# [Supplied material]
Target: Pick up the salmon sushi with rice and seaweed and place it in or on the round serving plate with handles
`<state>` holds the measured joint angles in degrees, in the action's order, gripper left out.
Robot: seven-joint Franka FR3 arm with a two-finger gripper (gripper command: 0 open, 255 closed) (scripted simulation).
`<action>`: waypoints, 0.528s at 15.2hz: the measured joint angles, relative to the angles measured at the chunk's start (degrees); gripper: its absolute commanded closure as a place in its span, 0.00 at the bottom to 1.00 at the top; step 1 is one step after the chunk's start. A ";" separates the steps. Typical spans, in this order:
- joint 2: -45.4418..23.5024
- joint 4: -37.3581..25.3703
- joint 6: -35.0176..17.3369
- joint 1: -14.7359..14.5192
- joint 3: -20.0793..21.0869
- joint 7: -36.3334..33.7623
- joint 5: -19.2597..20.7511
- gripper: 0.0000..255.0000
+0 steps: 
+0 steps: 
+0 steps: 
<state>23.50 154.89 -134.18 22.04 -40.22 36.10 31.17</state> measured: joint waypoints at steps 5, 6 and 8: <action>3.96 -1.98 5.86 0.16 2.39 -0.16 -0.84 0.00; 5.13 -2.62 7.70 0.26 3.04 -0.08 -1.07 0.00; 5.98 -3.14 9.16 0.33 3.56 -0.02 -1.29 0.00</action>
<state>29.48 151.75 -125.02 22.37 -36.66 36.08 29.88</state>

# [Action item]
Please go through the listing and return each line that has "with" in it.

# [Task output]
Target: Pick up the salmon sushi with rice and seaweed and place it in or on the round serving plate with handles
Robot: seven-joint Franka FR3 arm with a two-finger gripper (gripper command: 0 open, 255 closed) (scripted simulation).

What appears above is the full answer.